Roberto Occhiuto è, ovviamente, il nuovo presidente regionale. Dopo essere uscito da Forza Italia sbattendo la porta, ringrazia “il presidente” Silvio Berlusconi per la fiducia ed ottiene ciò che voleva già nel 2020. Il centro-destra ottiene così un mandato-bis, e governerà la Regione, complessivamente, per 6 anni.

Un risultato scontato, ampiamente previsto non tanto per l’apprezzamento che i calabresi hanno di Occhiuto – politico di razza e navigato – ma per la solita capacità del centro-destra di mobilitare le “sue” masse. Anzi, capacità che va riconosciuta in particolar modo a Forza Italia, primo partito che di volta in volta sembra resuscitare dalle sue ceneri.

Crollano (fortunatamente) la Lega e Fratelli d’Italia, a destra ci si scopre più moderati e meno populisti. La Linea Salvini non ha dato i risultati sperati, che di questi tempi gli italiani hanno più pensiero per le tasse e gli aumenti del costo della vita che non per gli sbarchi. Resta da vedere se rimarrà in piedi in comico ticket Occhiuto-Spirlì: per ora ninuzzo non ha aperto bocca.
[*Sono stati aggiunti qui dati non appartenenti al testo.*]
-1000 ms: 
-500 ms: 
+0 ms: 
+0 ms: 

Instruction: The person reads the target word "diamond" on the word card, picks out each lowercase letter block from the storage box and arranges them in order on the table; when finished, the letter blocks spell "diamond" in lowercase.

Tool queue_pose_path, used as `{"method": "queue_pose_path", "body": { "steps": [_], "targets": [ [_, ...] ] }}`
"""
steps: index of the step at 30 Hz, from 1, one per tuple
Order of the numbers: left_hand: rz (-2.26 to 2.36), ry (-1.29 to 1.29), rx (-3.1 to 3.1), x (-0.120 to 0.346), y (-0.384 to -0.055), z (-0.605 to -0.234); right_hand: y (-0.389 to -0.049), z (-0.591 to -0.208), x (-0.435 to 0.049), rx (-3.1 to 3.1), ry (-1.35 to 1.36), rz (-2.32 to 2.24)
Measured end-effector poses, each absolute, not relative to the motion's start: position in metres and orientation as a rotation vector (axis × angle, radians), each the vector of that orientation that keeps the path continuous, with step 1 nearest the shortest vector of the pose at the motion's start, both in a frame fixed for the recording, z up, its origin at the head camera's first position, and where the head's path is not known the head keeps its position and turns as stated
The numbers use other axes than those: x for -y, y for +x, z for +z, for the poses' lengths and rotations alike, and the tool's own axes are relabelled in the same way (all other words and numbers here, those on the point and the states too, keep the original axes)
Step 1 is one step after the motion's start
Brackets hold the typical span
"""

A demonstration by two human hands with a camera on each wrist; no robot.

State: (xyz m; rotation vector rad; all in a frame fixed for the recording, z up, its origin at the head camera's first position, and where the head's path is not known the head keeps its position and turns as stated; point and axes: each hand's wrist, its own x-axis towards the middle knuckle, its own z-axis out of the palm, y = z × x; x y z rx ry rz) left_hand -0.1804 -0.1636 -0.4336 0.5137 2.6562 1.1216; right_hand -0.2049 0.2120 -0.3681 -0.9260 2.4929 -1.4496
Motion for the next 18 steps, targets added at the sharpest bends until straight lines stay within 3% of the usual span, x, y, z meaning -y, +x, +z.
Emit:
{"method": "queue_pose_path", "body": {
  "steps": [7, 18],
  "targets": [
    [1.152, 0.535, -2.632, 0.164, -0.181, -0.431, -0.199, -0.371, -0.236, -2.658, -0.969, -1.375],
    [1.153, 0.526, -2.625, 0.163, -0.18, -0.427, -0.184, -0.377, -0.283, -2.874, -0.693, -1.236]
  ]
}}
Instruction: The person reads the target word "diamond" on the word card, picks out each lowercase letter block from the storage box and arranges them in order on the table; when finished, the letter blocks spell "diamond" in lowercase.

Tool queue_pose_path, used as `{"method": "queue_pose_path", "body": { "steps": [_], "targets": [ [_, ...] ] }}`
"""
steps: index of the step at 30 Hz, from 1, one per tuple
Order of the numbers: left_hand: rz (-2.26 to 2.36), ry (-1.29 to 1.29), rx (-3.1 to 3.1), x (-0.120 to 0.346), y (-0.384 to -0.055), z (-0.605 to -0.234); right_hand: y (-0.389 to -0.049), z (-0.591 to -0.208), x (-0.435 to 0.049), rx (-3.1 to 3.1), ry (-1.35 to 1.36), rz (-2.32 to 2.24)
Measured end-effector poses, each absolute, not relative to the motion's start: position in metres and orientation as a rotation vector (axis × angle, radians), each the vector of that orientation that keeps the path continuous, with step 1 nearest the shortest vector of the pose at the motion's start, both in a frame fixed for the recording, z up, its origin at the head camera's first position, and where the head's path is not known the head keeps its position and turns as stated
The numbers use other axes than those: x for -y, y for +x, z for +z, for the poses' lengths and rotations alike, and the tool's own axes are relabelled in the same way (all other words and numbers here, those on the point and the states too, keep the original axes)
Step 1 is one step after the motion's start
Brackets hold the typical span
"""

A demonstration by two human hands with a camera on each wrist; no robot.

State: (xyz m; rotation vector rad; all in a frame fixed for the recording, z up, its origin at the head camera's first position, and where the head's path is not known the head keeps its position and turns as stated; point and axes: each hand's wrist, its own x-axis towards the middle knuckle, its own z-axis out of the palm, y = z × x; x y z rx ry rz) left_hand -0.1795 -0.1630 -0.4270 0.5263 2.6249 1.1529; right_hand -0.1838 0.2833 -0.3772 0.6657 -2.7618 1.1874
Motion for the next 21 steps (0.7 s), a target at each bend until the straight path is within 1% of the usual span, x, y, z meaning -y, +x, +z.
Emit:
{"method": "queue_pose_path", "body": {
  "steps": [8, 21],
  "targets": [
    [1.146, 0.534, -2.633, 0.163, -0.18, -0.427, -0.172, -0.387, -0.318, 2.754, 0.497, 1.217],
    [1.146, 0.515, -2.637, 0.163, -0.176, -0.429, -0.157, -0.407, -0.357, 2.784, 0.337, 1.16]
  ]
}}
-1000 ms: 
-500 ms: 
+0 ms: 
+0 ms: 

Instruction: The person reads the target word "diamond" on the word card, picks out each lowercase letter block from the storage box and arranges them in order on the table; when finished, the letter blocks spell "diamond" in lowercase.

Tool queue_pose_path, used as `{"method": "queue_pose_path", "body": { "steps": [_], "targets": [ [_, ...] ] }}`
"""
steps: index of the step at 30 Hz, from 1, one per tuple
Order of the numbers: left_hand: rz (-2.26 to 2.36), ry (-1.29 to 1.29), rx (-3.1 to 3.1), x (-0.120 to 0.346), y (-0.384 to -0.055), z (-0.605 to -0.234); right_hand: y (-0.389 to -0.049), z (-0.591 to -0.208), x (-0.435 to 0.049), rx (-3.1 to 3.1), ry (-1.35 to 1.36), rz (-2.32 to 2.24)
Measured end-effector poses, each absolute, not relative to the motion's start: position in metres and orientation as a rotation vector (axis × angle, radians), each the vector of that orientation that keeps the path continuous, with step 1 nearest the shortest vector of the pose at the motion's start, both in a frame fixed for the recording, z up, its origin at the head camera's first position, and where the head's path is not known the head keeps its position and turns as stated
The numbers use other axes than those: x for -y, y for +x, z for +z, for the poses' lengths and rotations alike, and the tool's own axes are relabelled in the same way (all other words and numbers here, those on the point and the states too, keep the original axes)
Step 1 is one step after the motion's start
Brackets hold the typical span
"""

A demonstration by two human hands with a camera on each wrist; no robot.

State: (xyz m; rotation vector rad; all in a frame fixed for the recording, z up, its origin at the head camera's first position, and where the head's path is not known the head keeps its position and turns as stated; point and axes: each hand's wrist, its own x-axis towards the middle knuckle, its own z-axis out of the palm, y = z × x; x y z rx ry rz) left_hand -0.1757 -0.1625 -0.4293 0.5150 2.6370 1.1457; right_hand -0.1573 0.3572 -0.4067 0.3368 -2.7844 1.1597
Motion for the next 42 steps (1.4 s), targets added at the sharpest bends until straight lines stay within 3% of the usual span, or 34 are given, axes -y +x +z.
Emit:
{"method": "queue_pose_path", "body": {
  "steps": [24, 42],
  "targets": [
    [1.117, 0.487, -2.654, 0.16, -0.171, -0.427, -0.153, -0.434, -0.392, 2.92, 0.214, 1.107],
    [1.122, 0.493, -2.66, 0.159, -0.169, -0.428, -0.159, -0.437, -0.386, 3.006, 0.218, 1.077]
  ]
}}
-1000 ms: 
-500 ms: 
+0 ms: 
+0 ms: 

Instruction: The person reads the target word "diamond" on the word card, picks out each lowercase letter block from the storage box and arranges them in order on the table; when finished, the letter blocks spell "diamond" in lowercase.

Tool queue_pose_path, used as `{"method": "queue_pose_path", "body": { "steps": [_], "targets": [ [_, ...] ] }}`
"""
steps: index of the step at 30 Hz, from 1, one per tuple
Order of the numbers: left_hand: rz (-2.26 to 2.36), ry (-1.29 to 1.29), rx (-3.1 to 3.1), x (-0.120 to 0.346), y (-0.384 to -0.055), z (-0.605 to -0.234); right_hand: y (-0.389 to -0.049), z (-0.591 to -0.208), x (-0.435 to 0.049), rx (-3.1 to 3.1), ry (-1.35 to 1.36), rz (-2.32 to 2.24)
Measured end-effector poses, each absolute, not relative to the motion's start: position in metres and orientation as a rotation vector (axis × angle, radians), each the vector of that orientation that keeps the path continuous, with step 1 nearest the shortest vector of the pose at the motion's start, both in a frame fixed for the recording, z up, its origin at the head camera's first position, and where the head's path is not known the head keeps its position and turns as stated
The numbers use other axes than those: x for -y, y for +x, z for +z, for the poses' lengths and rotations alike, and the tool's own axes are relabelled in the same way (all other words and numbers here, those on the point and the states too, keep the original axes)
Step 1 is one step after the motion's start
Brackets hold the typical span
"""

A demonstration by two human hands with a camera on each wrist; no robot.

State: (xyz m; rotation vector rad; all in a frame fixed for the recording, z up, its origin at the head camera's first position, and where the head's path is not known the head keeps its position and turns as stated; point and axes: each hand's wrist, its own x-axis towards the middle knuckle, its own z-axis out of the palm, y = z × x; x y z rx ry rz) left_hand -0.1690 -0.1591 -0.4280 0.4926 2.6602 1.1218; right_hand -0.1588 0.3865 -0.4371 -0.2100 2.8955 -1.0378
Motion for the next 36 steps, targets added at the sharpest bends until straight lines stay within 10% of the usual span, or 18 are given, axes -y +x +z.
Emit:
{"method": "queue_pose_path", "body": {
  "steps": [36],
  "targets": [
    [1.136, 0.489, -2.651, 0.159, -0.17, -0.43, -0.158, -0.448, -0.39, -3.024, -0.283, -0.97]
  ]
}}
Insomma, la Calabria resta a destra, e fa cassa delle elargizioni sparse negli ultimi mesi dalla giunta facente funzione: si noti il caso di Gianluca Gallo, assessore all’agricoltura uscente riconfermato con oltre 22 mila voti. Segno che interfacciarsi con la società civile, con le associazione ed i circoli, paga. E paga ancor di più quando si recepiscono le istanze del territorio, riuscendo a dare risposte concrete e non i soliti, fumosi e noiosi “poi vediamo“.

In questo quadro, il centro-sinistra paga indubbiamente un immobilismo che pesa ben di più della frammentazione. A fronte di alcune personalità forti, l’atteggiamento scelto è stato quello di maggior cautela. Una nomina travagliata, quella di Amalia Bruni, arrivata dopo almeno altri 3 nomi. Insomma, lo stesso errore che il centro-destra ha commesso nel centro-nord. Errore per altro ammesso.

La Bruni non ha fatto breccia nel cuore dell’elettorato. Alcuni l’hanno apertamente boicottata. Altri hanno preferito improbabili autocandidature – vedasi Mario Oliverio, che conclude oltre trent’anni di vita politica con un risultato misero e ridicolo – e chi invece poteva sostenerla ha provato a soffiargli il posto. La “sinistra più sinistra” di Luigi De Magistris si porta a casa un bel risultato, ma cosa se ne farà?

L’unico volto su cui avrebbe dovuto puntare il Partito Democratico era quello di Nicola Irto, che forse (forse) sarebbe riuscito a raggiungere parte dell’elettorato più giovane, grande assente in questa chiamata elettorale. Ma è andata come andata, nel tentativo di replicare “l’effetto donna” piazzato dal centro-destra con Jole Santelli. Mossa fatta in ritardo, ed in malo modo.

Che ne sarà, dunque, di questa Calabria? La vittoria del centro-destra porterà importanti conferme, come il prosieguo degli improbabili studios cinematografici a Lamezia Terme o il mantenimento della Calabria Film Commission. Ma anche una battaglia per il famigerato ponte sullo stretto, una non meglio precisata “lotta” contro i rifiuti. E poi, probabilmente, il de-commissariamento della sanità. I tempi, daltronde, sembrano ormai maturi. E poi, fù il centro-destra di Scopelliti a farci finire commissariati: come in una sorta di anatema, sarà il centro-destra a rompere questa condizione?

Vedremo. In ballo c’è tanto, e per ora una ventata di novità c’è: il consiglio regionale è composto prevalentemente da new-entry, segno che certe dinastie politiche, almeno per ora, si sono interrotte. Scarsa, tuttavia, la rappresentanza dei territori: per la provincia crotonese e per quella catanzarese (contro la quale spesso e volentieri ci si scaglia) entrano solo un consigliere a testa. Poco. Pochissimo.

Ma in fondo, anche per questo la politica ha fallito, non riuscendo a portare alle urne neanche la metà degli aventi diritto. Tra i coetanei miei conoscenti, sono stato l’unico ad andare a votare. Non c’è fiducia, da parte dei giovani, nè nei partiti nè nei politici. Men che meno nelle espressioni del territorio, al punto che averne o non averne in Regione è quasi come fosse lo stesso.

Daltronde, possiamo dire che decenni di rappresentanza crotonese abbiano prodotto qualcosa? Non ha tutti i torti, chi dice che tanto è uguale.